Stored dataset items
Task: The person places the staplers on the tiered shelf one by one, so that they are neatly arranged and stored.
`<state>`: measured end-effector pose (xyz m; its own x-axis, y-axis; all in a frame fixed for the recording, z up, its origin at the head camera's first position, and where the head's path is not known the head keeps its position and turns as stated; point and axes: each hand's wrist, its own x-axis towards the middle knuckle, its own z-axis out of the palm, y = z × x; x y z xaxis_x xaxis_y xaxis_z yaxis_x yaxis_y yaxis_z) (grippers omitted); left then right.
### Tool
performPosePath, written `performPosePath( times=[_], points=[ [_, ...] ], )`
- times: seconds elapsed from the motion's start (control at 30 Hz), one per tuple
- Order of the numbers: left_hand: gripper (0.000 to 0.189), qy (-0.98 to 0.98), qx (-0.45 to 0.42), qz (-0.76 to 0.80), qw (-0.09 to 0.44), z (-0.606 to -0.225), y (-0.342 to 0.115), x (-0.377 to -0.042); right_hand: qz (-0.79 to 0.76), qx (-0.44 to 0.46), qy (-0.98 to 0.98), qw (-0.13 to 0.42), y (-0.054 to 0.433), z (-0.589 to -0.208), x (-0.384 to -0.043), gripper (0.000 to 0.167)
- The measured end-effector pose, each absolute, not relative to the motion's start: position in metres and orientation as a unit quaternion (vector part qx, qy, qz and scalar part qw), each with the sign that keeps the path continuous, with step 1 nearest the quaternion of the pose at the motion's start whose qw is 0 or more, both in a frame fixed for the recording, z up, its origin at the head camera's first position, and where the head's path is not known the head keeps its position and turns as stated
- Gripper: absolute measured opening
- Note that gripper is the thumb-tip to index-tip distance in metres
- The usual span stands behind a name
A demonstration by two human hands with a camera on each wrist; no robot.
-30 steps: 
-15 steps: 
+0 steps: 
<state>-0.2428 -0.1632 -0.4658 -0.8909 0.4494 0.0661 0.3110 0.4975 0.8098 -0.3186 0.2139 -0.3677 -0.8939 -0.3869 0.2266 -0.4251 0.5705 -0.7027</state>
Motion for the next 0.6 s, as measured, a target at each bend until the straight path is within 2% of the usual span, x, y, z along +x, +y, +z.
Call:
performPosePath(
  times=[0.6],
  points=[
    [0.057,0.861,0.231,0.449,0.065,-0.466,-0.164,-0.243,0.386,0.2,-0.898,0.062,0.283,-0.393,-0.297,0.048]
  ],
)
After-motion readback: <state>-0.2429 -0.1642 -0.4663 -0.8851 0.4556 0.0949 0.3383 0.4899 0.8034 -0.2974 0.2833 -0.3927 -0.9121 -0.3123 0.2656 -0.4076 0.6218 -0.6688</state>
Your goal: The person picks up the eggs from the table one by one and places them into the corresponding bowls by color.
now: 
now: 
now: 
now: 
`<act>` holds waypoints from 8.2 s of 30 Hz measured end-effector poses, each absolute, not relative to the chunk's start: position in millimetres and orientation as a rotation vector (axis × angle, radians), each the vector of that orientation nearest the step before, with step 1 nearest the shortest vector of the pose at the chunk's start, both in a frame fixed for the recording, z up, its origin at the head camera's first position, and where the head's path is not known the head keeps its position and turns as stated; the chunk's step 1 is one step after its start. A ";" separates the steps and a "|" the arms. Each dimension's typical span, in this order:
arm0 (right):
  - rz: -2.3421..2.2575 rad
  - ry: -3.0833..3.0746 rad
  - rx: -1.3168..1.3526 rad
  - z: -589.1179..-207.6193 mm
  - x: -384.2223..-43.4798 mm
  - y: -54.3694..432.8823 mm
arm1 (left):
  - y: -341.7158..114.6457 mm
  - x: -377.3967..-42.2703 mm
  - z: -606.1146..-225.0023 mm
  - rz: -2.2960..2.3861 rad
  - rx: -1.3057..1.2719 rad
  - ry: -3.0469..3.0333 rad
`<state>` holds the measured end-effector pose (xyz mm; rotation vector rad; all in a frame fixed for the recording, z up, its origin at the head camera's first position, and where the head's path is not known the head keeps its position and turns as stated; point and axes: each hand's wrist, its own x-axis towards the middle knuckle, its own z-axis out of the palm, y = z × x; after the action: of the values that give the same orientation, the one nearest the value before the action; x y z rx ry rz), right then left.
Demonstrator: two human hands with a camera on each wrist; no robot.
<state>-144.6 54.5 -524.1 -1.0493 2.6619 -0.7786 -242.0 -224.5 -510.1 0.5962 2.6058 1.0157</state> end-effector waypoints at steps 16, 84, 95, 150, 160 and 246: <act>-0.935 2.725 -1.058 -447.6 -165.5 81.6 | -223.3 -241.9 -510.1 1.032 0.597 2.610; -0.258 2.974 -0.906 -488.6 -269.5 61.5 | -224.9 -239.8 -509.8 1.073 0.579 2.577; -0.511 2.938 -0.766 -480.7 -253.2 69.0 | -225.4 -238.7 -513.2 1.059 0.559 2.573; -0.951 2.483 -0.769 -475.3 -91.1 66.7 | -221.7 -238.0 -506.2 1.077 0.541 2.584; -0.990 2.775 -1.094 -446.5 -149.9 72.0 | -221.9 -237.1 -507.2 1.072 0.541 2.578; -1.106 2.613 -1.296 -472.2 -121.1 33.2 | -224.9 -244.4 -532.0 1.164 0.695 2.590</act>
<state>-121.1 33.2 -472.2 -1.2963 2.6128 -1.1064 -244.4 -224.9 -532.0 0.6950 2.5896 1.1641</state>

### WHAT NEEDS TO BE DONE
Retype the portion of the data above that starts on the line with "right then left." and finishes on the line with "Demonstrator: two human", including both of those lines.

### EXERCISE OUTPUT
`<state>` holds the measured end-effector pose (xyz mm; rotation vector rad; all in a frame fixed for the recording, z up, its origin at the head camera's first position, and where the head's path is not known the head keeps its position and turns as stated; point and axes: each hand's wrist, its own x-axis towards the middle knuckle, its own z-axis out of the palm, y = z × x; after the action: of the values that give the same orientation, the one nearest the value before the action; x y z rx ry rz), right then left.
Demonstrator: two human hands with a camera on each wrist; no robot.

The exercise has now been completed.